At the same time, Patriarch Soter received word of incoming reinforcements from across the planet as pilgrims rushed to protect the Saint's resting place. Emboldened, he rallied the Cathedral's defenders, pushing the enemy back outside the walls. Over the next few days, the Host of Sinners mounted additional attacks on the Grail Springs, only to be repulsed each time. With their supplies dwindling, the temperature dropping, and news of additional Tiresian reinforcements, Ghul's surviving lieutenants ordered a retreat back to Nis. Though the Tiresian militias harried them every step of the way back to their transports, Ghul and his forces were able to escape to fight another day.

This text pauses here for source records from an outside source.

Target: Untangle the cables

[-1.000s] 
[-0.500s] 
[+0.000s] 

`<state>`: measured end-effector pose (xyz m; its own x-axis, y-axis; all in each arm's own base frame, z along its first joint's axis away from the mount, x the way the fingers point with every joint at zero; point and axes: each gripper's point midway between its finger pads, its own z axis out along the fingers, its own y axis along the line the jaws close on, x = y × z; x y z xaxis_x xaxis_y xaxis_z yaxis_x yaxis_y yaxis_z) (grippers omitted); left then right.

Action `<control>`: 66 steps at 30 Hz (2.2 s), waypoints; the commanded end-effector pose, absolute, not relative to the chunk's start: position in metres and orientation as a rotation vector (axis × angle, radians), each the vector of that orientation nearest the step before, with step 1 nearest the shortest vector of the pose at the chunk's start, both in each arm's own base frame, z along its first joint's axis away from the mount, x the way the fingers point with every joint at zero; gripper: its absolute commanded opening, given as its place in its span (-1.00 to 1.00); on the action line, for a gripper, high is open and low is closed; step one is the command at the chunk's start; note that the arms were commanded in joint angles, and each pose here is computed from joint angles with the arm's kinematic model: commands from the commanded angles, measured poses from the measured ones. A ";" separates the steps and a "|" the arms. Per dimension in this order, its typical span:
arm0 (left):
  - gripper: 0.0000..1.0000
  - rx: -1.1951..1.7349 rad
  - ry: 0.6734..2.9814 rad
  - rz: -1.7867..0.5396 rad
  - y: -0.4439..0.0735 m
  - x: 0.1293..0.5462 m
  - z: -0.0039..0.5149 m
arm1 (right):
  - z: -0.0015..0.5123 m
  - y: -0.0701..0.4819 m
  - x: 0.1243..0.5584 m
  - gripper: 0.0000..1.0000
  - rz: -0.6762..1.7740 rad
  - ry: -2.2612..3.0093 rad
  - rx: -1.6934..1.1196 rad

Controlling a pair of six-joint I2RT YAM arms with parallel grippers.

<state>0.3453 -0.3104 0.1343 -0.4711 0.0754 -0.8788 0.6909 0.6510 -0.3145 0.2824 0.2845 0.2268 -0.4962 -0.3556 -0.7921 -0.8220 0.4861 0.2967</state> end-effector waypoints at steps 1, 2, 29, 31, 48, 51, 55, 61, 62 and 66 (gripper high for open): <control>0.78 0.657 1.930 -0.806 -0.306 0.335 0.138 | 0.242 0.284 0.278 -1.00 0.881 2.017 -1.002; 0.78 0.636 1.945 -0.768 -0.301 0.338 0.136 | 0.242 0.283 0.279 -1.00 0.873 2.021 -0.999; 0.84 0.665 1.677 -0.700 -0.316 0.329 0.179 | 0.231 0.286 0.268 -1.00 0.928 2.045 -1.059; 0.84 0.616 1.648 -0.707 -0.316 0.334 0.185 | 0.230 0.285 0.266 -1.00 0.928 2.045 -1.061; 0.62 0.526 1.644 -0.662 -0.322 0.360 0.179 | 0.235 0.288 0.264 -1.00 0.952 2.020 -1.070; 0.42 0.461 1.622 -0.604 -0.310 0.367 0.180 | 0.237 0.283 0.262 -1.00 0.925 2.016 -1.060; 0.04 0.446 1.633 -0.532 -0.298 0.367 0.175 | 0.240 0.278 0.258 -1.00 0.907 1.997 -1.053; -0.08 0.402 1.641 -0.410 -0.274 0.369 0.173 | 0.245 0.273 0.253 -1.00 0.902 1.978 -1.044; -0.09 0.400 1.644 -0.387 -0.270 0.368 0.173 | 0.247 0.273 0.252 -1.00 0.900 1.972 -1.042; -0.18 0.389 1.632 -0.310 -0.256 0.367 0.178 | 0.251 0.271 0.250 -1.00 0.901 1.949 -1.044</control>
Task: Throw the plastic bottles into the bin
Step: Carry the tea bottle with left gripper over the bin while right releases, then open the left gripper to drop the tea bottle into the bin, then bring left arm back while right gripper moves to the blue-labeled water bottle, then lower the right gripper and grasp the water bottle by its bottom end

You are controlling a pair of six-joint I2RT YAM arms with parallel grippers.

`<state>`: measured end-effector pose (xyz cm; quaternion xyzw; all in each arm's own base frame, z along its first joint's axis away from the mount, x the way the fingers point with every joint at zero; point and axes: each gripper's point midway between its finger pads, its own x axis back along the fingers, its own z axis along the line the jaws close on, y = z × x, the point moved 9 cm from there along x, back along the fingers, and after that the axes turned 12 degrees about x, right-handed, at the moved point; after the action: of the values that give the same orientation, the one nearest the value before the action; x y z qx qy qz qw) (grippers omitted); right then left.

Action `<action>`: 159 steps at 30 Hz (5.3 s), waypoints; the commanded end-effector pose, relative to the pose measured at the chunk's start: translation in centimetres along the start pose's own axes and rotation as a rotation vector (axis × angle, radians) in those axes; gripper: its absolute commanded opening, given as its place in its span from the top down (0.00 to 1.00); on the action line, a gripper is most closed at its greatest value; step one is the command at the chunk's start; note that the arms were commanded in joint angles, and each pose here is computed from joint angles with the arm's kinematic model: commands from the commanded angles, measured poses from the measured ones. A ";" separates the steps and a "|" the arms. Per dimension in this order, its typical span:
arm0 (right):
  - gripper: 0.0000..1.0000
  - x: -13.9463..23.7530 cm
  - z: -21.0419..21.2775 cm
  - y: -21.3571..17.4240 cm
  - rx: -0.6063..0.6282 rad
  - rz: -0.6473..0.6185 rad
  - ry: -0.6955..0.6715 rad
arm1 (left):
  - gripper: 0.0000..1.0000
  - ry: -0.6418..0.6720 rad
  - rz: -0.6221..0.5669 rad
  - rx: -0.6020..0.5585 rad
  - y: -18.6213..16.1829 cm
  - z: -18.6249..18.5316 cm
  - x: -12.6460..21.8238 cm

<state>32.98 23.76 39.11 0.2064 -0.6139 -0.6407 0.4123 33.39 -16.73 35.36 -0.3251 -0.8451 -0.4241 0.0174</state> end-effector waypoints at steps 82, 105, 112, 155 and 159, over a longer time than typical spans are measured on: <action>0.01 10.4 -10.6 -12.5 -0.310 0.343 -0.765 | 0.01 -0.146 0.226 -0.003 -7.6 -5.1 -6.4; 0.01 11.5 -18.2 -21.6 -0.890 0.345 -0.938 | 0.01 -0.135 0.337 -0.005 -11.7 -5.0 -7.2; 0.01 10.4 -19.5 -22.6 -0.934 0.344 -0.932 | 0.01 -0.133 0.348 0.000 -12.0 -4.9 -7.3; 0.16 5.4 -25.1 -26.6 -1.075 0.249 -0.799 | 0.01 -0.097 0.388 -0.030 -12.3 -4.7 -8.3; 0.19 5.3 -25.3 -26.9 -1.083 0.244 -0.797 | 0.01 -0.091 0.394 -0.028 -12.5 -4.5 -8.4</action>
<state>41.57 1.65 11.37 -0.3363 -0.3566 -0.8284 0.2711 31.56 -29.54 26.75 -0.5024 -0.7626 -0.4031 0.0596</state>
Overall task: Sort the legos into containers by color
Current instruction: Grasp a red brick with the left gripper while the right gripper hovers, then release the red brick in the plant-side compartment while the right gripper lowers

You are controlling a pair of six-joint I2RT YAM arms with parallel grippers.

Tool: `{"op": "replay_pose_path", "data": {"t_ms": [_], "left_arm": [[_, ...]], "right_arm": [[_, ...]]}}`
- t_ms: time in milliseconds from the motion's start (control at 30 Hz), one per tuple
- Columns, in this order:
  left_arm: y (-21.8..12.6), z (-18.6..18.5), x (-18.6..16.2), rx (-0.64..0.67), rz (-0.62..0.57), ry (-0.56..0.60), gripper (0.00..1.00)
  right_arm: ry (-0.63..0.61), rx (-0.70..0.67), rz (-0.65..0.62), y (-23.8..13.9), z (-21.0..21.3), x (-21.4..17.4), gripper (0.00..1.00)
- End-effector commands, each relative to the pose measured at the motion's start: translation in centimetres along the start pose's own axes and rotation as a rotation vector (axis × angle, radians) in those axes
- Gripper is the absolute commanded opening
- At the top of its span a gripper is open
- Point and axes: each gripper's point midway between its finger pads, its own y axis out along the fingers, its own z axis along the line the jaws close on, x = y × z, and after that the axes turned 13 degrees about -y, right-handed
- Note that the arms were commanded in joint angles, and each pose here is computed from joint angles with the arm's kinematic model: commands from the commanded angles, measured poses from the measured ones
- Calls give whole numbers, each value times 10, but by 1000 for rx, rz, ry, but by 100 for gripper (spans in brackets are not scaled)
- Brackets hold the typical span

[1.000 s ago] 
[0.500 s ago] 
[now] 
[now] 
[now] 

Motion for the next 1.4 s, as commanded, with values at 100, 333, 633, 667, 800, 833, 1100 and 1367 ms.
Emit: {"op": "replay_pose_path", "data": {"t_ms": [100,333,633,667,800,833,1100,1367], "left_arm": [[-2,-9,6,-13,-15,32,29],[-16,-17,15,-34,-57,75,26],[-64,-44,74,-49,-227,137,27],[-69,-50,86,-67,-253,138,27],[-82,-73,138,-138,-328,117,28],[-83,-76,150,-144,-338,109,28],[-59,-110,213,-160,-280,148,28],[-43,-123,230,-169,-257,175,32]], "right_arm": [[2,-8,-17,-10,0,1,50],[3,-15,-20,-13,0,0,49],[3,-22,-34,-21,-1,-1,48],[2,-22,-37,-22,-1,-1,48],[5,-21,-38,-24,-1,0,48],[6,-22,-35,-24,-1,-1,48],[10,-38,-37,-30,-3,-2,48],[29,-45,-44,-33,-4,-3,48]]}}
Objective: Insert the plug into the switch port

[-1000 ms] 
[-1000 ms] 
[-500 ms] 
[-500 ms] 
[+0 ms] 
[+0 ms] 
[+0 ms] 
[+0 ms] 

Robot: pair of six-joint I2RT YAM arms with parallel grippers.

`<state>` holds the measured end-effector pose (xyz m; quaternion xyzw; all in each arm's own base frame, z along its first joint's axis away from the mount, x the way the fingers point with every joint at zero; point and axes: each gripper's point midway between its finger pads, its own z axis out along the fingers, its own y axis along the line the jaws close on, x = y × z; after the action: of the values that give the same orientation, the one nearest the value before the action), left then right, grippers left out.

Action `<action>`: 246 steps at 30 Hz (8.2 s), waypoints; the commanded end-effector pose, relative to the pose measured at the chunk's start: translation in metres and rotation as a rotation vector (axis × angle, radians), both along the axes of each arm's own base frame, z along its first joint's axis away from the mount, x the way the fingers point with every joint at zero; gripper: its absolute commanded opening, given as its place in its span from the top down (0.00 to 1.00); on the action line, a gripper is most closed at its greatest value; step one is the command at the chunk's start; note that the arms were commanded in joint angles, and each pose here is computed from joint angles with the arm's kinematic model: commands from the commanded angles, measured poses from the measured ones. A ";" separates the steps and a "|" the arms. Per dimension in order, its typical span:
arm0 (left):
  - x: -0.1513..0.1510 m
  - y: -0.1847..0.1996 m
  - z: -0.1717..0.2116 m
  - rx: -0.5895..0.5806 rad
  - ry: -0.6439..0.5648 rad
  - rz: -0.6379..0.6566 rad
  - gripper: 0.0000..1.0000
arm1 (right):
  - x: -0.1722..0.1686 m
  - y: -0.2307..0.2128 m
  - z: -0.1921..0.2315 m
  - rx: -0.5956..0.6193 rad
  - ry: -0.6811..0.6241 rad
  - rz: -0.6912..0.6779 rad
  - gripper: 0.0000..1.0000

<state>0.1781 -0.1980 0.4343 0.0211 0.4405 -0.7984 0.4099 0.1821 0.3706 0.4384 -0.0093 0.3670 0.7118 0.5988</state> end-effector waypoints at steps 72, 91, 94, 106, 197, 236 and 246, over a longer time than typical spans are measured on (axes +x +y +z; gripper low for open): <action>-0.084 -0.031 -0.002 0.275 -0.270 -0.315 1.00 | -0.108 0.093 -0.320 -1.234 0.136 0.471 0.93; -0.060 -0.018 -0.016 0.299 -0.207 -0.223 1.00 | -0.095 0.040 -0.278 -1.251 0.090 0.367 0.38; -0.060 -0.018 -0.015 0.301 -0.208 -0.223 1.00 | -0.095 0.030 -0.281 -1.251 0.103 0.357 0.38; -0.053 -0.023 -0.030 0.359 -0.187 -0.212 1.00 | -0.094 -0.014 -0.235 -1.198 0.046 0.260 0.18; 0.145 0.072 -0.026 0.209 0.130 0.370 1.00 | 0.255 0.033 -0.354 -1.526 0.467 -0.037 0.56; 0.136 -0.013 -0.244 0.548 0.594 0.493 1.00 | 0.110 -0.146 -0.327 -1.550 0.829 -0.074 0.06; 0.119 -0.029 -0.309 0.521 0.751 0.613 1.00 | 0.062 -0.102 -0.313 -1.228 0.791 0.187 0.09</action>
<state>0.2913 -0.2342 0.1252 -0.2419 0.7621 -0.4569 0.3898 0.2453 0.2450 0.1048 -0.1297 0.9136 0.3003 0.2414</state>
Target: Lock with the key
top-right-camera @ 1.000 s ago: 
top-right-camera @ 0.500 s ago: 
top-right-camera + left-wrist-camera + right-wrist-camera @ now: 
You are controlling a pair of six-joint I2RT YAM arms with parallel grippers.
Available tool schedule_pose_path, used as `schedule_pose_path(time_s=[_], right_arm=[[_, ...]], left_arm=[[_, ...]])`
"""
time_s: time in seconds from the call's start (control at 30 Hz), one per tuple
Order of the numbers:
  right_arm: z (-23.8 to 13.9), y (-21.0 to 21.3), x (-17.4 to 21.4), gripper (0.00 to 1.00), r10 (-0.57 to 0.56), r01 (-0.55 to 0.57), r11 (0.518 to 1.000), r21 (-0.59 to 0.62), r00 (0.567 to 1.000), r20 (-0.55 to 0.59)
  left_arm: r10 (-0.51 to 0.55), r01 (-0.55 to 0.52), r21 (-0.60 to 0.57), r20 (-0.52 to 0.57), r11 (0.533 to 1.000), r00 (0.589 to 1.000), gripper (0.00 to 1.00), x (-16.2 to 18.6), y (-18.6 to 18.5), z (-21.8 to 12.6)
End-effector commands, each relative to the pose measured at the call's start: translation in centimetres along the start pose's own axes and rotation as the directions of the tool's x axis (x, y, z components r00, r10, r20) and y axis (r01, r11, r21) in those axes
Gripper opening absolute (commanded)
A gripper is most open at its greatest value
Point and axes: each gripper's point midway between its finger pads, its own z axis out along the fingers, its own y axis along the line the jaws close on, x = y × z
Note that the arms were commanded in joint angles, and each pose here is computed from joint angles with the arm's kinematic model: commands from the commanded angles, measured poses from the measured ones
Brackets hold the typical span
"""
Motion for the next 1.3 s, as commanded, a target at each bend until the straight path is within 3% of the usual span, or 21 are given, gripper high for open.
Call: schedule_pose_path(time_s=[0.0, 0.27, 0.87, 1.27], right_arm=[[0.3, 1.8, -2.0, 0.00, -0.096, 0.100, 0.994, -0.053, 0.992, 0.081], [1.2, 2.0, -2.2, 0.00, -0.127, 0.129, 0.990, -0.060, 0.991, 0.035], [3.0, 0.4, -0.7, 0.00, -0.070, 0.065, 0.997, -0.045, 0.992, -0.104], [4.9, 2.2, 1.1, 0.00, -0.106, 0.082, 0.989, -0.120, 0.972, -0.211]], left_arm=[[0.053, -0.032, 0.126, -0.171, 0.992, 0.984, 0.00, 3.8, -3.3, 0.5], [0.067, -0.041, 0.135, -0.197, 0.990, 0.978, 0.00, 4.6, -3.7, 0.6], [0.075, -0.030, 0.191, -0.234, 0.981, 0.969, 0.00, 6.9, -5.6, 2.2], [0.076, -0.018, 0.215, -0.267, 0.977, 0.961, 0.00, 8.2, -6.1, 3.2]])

In the wake of Ghul's retreat, Blackhand was simultaneously granted an honorable discharge from his duties to the Tiresian clergy and inducted into the New Jedi Order, having tested positive for Force sensitivity. Remarkably, Skywalker and Korr both walked away from the Tiresia mission far less injured than they should have been. Despite suffering multiple injuries from envenomed blades and infected bites, Korr appeared to suffer no ill effects save for conventional wounds and was back in action after a week of rest. Where a normal man would have been killed outright by a blow from Gamaliel, Skywalker "merely" needed extensive bone grafting, cybernetic reinforcement, bacta treatment, physical therapy, and a temporary rebreather. Naturally, Wraith Squadron celebrated the return of their newly chromed Jedi point man with a cornucopia of bacta-flavored snacks and Darth Vader memorabilia. Both the NJO and Corellian medical experts expressed considerable interest in studying the Grail Springs' medicinal properties, but the Tiresian Church's reluctance to open the Springs to such study kept the Grail waters a mystery for the ages.

Though the Battle of Tiresia was a victory for the Corellian Treaty and its new allies, it was a bittersweet one. At the strategic level, the First Order had come out of the Saint's Trail campaign with a net profit. Most of the hyperlane's planets and resources were in First Order control and the majority of its military losses had been inflicted upon expendable vassal armies rather than the First Order proper. Even the few Knights of Ren killed in the campaign were easily replaced given the number of planets the First Order had conquered since the war began. That being said, the war for the Saint's Trail was far from over. Tiresia and her allies were eager to sign the Corellian Treaty, well aware of the Trail's strategic value on the galactic stage. The hyperlane's proximity to Sith Space made it an ideal avenue of invasion into the heart of the First Order's operations in the galactic east, a fact that Corellian Treaty brass knew all too well. In the war for the galactic east, one objective now mattered above all else: Korriban delenda est.